Task goal — Go through the data below line by line and report how many lines contain "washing", giving only that figure.

Data —
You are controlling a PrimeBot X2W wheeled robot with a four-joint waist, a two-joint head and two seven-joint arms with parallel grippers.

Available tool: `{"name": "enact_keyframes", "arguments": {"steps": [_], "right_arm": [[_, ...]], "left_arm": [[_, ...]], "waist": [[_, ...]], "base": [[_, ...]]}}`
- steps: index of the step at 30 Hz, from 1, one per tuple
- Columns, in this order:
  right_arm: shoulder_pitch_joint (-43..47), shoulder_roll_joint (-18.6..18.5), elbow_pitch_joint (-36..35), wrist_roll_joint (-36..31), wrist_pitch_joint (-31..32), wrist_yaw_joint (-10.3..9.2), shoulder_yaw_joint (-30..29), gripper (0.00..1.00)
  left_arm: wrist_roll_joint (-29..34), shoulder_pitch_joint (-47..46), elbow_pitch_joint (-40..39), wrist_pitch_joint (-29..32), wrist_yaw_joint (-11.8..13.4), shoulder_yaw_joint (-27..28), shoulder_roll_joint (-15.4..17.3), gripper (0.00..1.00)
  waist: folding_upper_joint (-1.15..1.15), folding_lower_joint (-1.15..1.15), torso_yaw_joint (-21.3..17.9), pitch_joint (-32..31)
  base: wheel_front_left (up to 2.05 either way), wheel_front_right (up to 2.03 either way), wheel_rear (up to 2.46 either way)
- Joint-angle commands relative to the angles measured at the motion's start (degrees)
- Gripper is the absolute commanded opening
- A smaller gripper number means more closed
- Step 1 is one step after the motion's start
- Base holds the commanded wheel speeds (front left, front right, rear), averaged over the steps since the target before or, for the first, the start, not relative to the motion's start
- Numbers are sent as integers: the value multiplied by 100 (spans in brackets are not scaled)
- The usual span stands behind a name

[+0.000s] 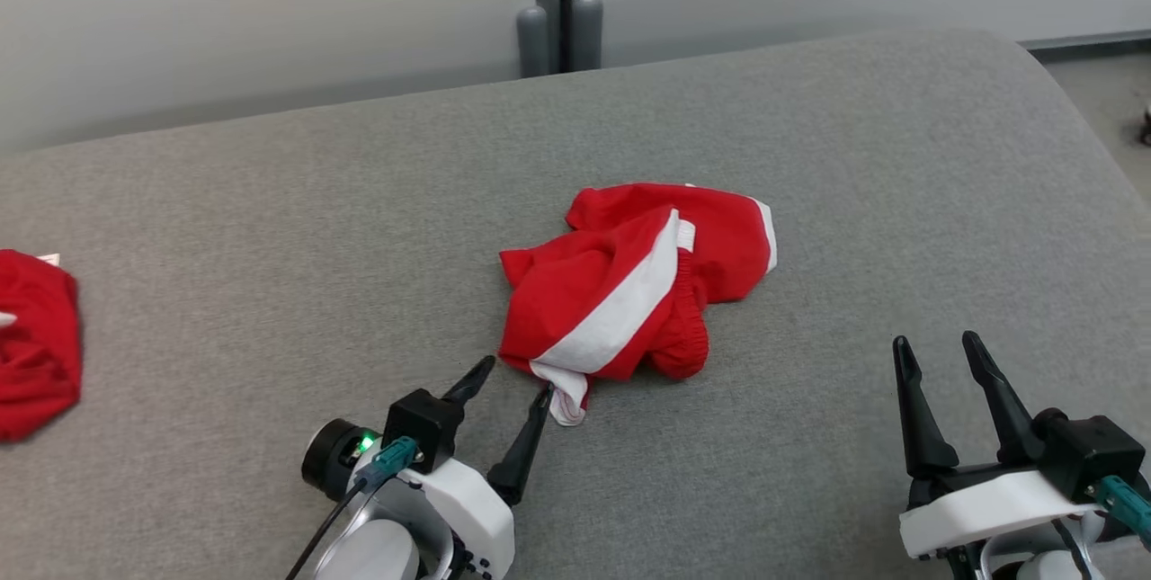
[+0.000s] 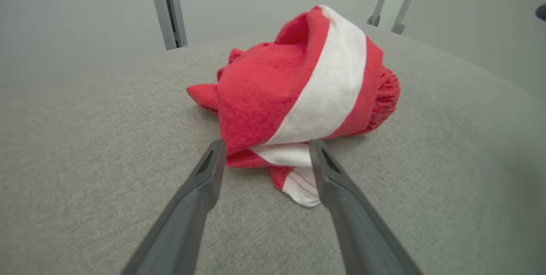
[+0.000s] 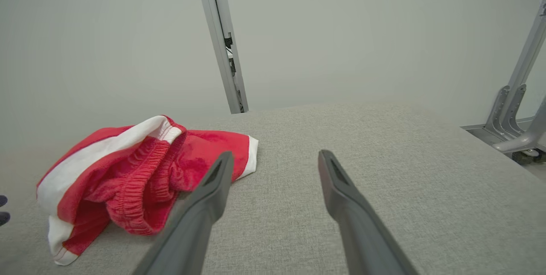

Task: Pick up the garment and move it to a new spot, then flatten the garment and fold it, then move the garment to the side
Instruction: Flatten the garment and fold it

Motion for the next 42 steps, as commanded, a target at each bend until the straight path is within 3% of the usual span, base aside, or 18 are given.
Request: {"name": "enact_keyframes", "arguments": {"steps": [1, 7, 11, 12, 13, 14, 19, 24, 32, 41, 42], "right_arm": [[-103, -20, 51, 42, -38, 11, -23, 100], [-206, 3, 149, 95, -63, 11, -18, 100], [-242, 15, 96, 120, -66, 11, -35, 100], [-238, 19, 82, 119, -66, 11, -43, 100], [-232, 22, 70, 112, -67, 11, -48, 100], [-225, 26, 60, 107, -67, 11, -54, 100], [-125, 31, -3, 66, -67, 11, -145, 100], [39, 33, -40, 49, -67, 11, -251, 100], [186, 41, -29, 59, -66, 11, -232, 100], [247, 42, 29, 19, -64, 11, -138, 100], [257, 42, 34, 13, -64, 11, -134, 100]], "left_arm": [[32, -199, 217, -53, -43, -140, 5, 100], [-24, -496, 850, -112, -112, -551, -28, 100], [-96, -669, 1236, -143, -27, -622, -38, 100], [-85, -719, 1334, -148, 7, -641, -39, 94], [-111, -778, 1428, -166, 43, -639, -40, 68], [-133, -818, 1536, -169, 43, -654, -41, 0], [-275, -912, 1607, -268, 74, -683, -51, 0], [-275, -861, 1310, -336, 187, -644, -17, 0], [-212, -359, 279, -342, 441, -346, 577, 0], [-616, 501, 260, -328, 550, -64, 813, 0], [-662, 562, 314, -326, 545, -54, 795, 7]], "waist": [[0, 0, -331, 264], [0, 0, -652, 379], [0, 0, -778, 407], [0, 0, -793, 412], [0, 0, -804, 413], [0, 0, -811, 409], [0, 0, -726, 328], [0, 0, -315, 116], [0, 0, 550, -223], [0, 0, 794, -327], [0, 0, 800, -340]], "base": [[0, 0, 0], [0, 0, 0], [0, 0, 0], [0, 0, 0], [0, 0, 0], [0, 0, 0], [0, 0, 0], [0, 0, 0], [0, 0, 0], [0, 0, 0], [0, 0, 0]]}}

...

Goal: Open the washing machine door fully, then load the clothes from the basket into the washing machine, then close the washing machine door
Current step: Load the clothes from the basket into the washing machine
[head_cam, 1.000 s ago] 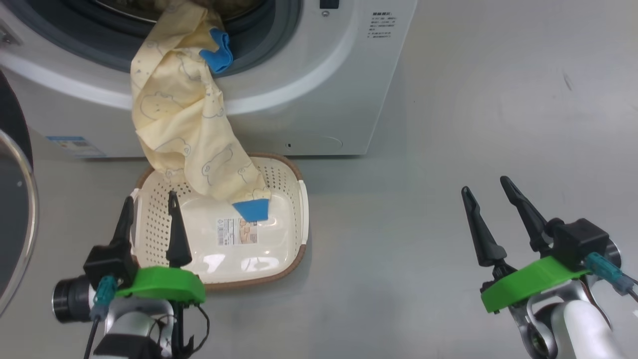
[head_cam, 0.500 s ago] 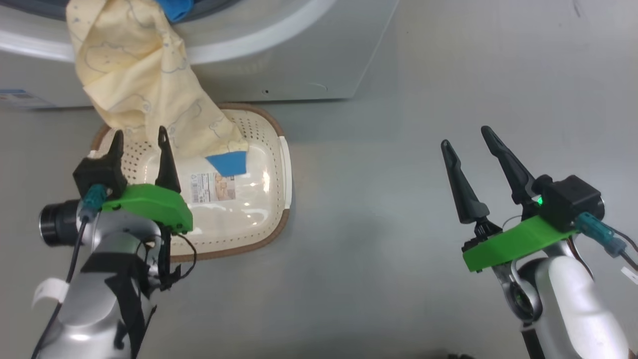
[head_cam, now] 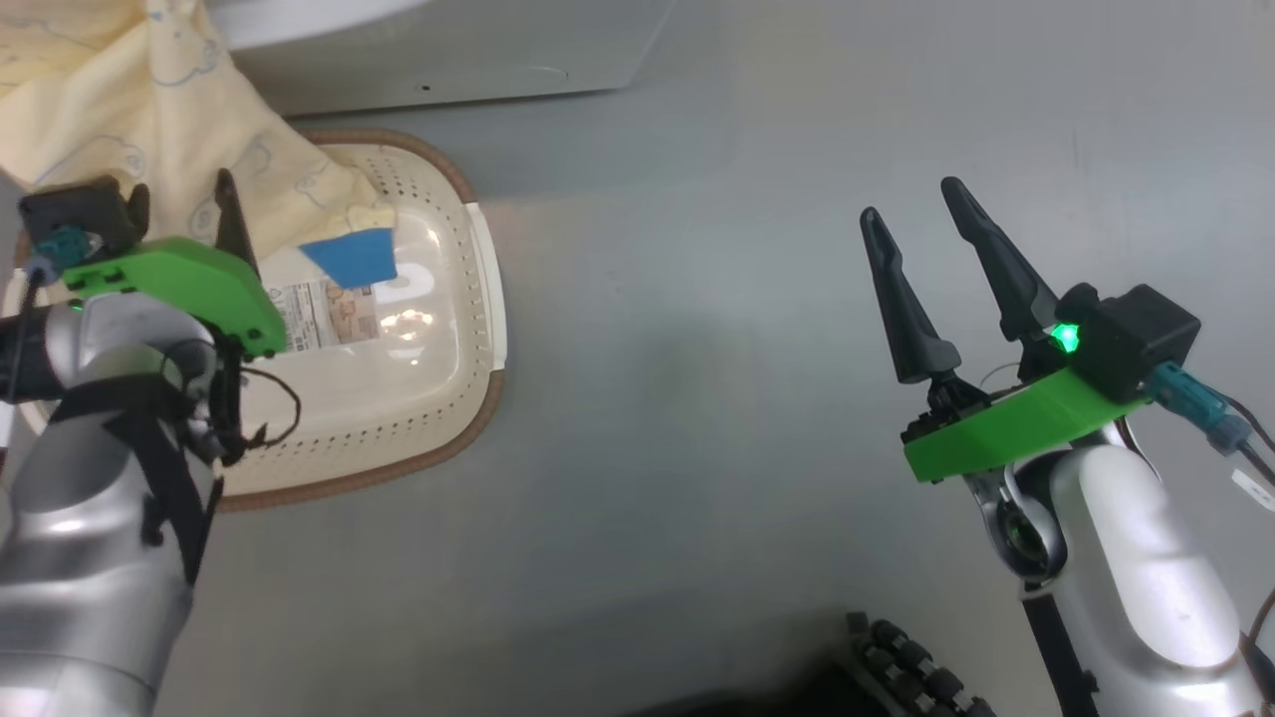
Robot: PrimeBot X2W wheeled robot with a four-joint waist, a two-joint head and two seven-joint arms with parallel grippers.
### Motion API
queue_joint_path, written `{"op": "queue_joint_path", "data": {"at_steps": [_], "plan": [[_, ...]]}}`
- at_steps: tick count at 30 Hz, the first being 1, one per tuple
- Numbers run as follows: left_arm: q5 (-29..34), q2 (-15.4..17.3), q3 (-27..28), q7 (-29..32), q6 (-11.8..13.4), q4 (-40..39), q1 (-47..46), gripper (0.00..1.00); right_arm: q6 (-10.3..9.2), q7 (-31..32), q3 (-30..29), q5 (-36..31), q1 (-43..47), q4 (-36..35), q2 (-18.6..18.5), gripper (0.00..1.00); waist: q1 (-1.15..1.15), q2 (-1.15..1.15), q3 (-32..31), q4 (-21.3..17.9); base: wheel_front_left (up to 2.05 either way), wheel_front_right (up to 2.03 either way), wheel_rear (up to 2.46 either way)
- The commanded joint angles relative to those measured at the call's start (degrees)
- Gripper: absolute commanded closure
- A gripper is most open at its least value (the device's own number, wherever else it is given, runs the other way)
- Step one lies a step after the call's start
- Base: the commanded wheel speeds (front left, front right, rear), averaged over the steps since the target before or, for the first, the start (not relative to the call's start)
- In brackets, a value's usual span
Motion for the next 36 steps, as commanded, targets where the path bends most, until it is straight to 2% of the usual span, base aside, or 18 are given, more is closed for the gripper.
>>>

Reply — 2